The Sticky Knot of Shame
Andrea Cisneros ’10 M.Ed.
When my parents divorced, my brother Alex and I went to live with our dad. Though my mother was in the grips of alcoholism, Dad got us not because of a court decision, but because she let us go.
My adult brain understands Mom was in a mighty struggle with addiction and the consequences it wrought on our lives. I know relinquishing full custody was the best thing she could do for us (and I’ll never run out of glowing words for my father). But 7-year-old-me needed to make sense of this loss. The best explanation I could cobble together was that my mother didn’t want me, and it must have been because of something about me.
For years, I tamped down any bad feelings towards Mom. Eventually resentment and anger reemerged with vigor, intensifying rather than lessening the blame I’d put on myself. Around then, I also experienced a deep conversion and threw myself into a Catholic faith that had previously been at most a cultural presence. I don’t think this was a coincidence, but the story doesn’t end: “And then Jesus healed all my wounds. Tah-dah!” The effort to untangle the sticky knot of shame and sorrow has been a central feature of my Christian life.

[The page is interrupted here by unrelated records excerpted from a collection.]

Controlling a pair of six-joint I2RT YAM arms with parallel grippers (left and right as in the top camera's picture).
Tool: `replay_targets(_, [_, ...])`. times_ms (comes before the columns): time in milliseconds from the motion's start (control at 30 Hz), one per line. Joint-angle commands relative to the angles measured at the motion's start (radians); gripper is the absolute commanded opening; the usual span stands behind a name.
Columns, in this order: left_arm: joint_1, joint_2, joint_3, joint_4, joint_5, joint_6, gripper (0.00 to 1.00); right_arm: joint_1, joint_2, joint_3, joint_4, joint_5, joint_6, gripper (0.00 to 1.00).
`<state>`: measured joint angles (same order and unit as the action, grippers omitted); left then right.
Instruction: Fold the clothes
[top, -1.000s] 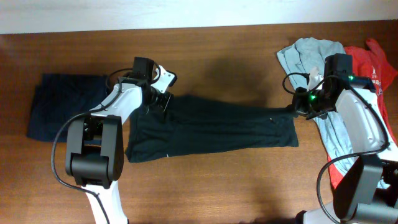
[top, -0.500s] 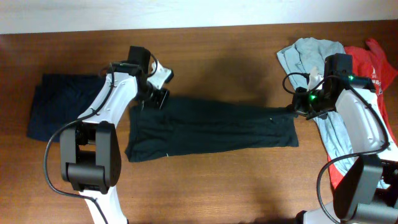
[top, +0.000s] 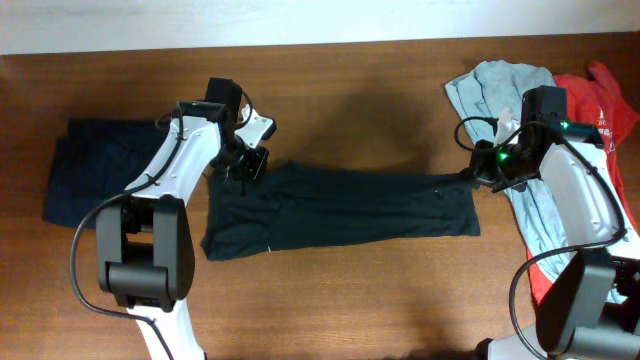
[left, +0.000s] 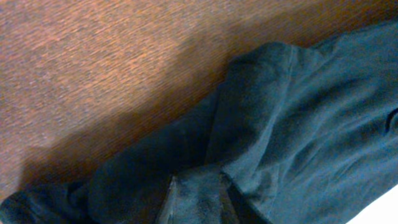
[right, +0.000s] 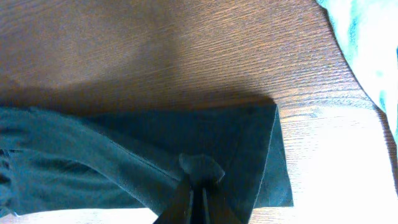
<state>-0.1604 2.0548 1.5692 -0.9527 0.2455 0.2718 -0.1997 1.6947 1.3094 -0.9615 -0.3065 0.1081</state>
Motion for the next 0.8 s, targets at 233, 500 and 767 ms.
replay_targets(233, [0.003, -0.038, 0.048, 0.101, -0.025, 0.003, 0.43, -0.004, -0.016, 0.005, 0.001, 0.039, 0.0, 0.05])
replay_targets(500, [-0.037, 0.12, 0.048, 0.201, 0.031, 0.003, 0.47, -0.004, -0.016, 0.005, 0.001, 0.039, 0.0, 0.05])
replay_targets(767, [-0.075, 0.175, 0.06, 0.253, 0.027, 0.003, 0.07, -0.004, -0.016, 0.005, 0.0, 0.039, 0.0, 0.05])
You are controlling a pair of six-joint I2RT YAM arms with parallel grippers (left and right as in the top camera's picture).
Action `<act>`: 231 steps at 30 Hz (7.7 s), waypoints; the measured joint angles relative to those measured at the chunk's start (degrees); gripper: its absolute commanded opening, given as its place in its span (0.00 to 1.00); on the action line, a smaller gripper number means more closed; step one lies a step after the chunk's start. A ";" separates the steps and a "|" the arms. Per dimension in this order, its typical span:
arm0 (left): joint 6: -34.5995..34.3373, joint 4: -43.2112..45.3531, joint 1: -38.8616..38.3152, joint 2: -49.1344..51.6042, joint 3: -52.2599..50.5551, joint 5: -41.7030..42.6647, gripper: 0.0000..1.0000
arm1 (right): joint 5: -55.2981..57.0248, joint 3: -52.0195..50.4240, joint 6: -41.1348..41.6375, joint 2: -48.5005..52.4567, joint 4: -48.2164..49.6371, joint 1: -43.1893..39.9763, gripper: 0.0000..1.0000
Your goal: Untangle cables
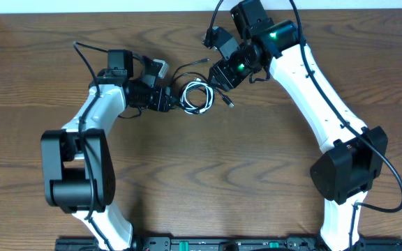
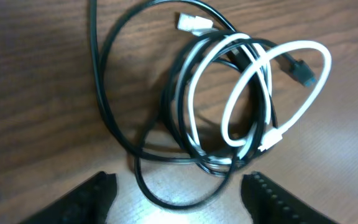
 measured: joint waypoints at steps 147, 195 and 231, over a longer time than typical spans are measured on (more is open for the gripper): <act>-68.08 15.13 2.91 -24.92 -0.15 0.17 0.87 | -3.85 -1.86 16.79 10.16 24.68 8.87 0.01; -21.11 8.63 -8.76 -22.95 -0.13 -8.98 0.42 | -39.39 -2.29 69.00 6.62 43.80 -2.91 0.01; -21.29 7.58 -7.65 -19.23 -0.13 -3.78 0.07 | -25.14 -2.14 43.58 5.92 26.34 -7.34 0.55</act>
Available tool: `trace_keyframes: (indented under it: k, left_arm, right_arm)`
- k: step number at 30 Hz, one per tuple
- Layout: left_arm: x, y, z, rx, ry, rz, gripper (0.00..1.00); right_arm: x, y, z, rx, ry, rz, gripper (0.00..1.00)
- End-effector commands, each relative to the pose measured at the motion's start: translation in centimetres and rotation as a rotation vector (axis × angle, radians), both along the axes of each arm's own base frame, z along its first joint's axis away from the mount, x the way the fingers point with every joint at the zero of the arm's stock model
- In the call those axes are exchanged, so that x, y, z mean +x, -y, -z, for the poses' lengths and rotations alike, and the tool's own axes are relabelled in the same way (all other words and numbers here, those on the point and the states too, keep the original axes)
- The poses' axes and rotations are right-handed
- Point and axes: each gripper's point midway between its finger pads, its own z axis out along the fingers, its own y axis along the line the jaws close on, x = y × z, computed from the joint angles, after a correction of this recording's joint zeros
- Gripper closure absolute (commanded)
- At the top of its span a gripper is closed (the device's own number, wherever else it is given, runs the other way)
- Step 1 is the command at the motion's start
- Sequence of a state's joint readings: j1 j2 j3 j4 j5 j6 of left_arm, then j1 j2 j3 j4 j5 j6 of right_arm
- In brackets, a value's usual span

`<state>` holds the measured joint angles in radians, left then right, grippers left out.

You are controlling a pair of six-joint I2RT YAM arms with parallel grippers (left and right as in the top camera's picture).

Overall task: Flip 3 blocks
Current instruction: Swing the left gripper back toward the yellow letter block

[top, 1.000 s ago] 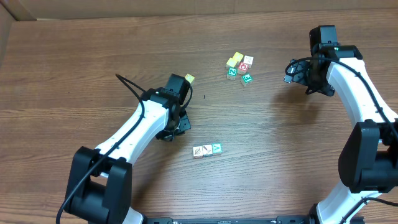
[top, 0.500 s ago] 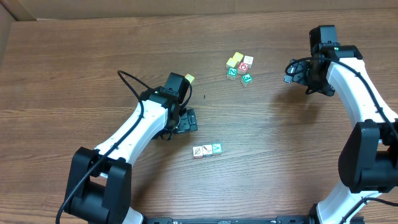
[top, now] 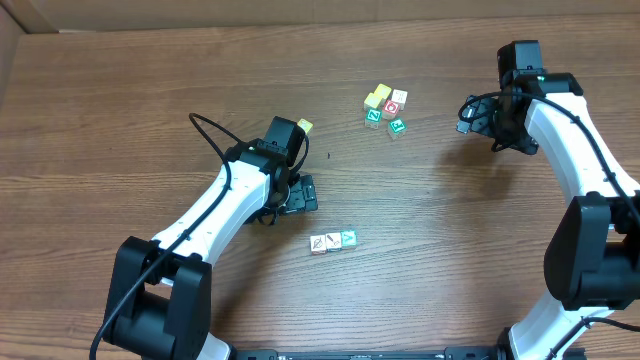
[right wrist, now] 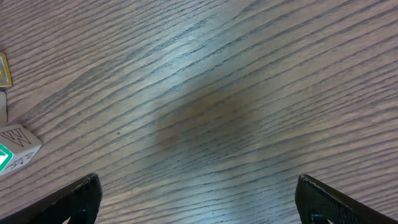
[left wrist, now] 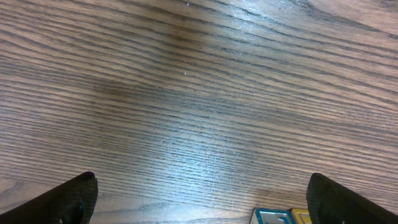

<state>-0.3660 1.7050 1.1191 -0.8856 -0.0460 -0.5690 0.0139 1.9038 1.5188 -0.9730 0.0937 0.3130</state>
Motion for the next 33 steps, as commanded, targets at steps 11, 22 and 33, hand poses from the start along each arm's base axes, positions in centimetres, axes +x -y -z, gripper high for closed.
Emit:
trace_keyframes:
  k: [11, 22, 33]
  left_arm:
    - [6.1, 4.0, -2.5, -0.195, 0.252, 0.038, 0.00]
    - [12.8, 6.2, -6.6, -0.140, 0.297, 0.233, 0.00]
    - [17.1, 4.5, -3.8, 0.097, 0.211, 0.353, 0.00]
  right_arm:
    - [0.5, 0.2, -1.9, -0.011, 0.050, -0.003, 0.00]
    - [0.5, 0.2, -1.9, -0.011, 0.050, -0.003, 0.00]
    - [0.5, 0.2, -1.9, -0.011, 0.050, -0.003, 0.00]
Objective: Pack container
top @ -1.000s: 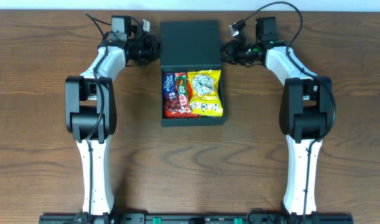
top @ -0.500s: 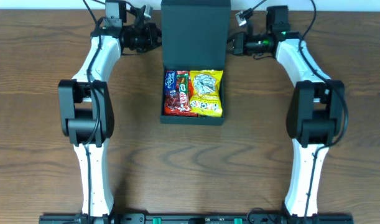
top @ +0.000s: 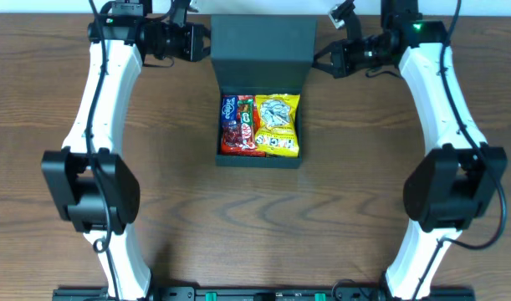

Christ made it both possible and much harder to face the rupture between my mother and me. Because of Jesus and who he says I am, I couldn’t write myself off and thus let myself off the hook. I also couldn’t foist intractable fault onto Mom and be done with it. I knew Jesus called me to forgive, but I thought that meant “get over it” and berated myself for feeling hurt. Though I now bear my mother no grudge, I’ve been utterly unable to rebuild our relationship. For years, I asked Jesus to make me good enough to move on. I thought my failure to do so proved a fundamental hard-heartedness.
I know many live in a similar battle, yet each of us feels alone. Shame and sorrow are ferocious that way: latching onto something core, digging in, and distorting our image of ourselves and the world and even our God. Force of will can’t free us from this hold. It’s true that forgiveness is necessary for Mom and I to move forward, but moving forward doesn’t mean just moving on. Forgiveness isn’t partitioning off our sorrows with a tidy explanation. Rather, it demands facing the problem and owning its effects. A “Tah-dah!” resolution might dull hurts, but true forgiveness is a conversion greater in some ways than the one that brought me into the Church. I’m still far from what Jesus wants for me, but I’m learning to allow his love to subsume me.
Forgiving Mom requires me to see her as Jesus does and to embrace her human weaknesses, needs, and sorrows. Forgiving myself will require the same.